Battle lines drawn at Bray

Published:  05 November, 2007

The Pizzaro consortium has submitted a new planning application for the €2bn Bray Town Centre scheme.

A number of property developers came together to form the consortium, including Paddy Kelly and the Kelly family; the Flynn and McCormack families; Durkan New Homes; the Newlyn Group; and Pierse Construction. They spent €90m four years ago buying the site of the old Bray golf club and the former Industrial Yarns factory site - 25 ha in all.

Pizzaro has planned a large, 50,000-sq m shopping centre, which would be about half the size of Dundrum Town Centre. Dunnes Stores has signed up to take the anchor unit, either renting or buying outright. The mixed-use scheme also includes offices, 900 residential units, a luxury hotel and many local amenities. Extensive landscaping of the riverside walk beside the nearby River Dargle is also planned, as well as a footbridge linking the scheme with Bray town centre.

In May last year, Bray town council and the local county council, Dun Laoghaire-Rathdown, granted planning permission, which was promptly appealed by objectors who included Ballymore Properties' Sean Mulryan and Liam Carroll. Mulryan is already pressing ahead with construction of his €100m Florentine centre in the middle of Bray town centre, which should be completed in about 18 months. Carroll has plans to develop a shopping centre complex consisting of around 60,000 sq m of retail at Cherrywood, on the same Dublin side of Bray as the Pizzaro scheme.

Following the granting of planning permission to Pizzaro, An Bord Pleanala then turned down the scheme, saying it would be premature pending the go-ahead for the Bray flood defence scheme (necessary because land close to the River Dargle is prone to serious flooding) and an overall traffic management and road plan for the Bray area. Following the Bord Pleanala decision, the Railway Procurement Authority announced that it was going to extend the existing Luas light rail line right into Bray, which will necessitate a new road layout within the Pizarro scheme. When the rail route is completed, it will provide a link all the way from St Stephen's Green in Dublin to Bray, complementing the existing DART rail link.

The Pizzaro consortium has now submitted its new application to An Bord Pleanala, which includes environmental impact statements on the flooding and the traffic issues. However, the overall nature of the scheme hasn't changed much from the original design.

The new application faces intense retail competition in the Bray area, which is set to become one of the most heavily shopped parts of the country. Quite apart from the Florentine scheme in Bray and Liam Carroll's plans for Cherrywood, two big schemes are in the pipeline for Greystones, a seaside town just 5 km south of Bray.

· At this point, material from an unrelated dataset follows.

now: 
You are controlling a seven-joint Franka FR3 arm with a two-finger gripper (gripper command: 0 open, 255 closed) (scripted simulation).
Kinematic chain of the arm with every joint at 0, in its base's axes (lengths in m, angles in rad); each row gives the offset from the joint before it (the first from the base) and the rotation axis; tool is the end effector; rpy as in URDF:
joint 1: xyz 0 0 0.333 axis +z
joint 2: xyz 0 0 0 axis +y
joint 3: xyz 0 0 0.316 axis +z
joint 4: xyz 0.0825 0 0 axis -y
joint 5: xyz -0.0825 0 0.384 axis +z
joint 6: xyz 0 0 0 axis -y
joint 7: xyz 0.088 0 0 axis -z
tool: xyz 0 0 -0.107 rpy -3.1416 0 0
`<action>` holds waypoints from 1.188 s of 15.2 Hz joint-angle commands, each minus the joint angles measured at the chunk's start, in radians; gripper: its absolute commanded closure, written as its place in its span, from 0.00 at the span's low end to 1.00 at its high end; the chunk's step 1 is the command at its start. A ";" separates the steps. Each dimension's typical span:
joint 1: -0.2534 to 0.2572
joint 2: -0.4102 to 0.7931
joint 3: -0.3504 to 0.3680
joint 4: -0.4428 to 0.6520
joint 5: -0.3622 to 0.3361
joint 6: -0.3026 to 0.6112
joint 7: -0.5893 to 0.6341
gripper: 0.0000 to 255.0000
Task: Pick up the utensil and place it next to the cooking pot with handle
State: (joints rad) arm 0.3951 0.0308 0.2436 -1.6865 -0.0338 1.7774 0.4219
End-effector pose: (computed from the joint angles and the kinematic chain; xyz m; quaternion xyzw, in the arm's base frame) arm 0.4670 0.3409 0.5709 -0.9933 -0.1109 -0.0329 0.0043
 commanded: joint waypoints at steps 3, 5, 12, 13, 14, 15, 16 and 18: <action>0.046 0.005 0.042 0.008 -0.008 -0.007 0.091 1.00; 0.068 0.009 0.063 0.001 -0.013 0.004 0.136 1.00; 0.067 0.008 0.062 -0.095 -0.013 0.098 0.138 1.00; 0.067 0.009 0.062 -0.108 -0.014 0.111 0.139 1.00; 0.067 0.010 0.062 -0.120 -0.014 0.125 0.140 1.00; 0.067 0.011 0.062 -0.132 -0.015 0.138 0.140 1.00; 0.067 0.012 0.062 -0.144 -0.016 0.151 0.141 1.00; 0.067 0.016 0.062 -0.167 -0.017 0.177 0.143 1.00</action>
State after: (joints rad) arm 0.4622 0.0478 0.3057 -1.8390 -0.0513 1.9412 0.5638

Sean Mulryan and a fellow property developer, Sean Dunne, between them own Zapi Properties, which is planning to develop a large project at Charlesland, just outside Greystones, on its southern side. This €850m mixed-use development will include a district shopping centre and a retail park.

Further down the tracks, developer Bernard McNamara and Durkan Residential are planning a €1bn scheme for the same Charlesland area which, while mainly residential, will probably have a strong retail element. The project depends on the land involved being re-zoned but even if this happens and planning permission is granted, construction work is unlikely to start until 2011.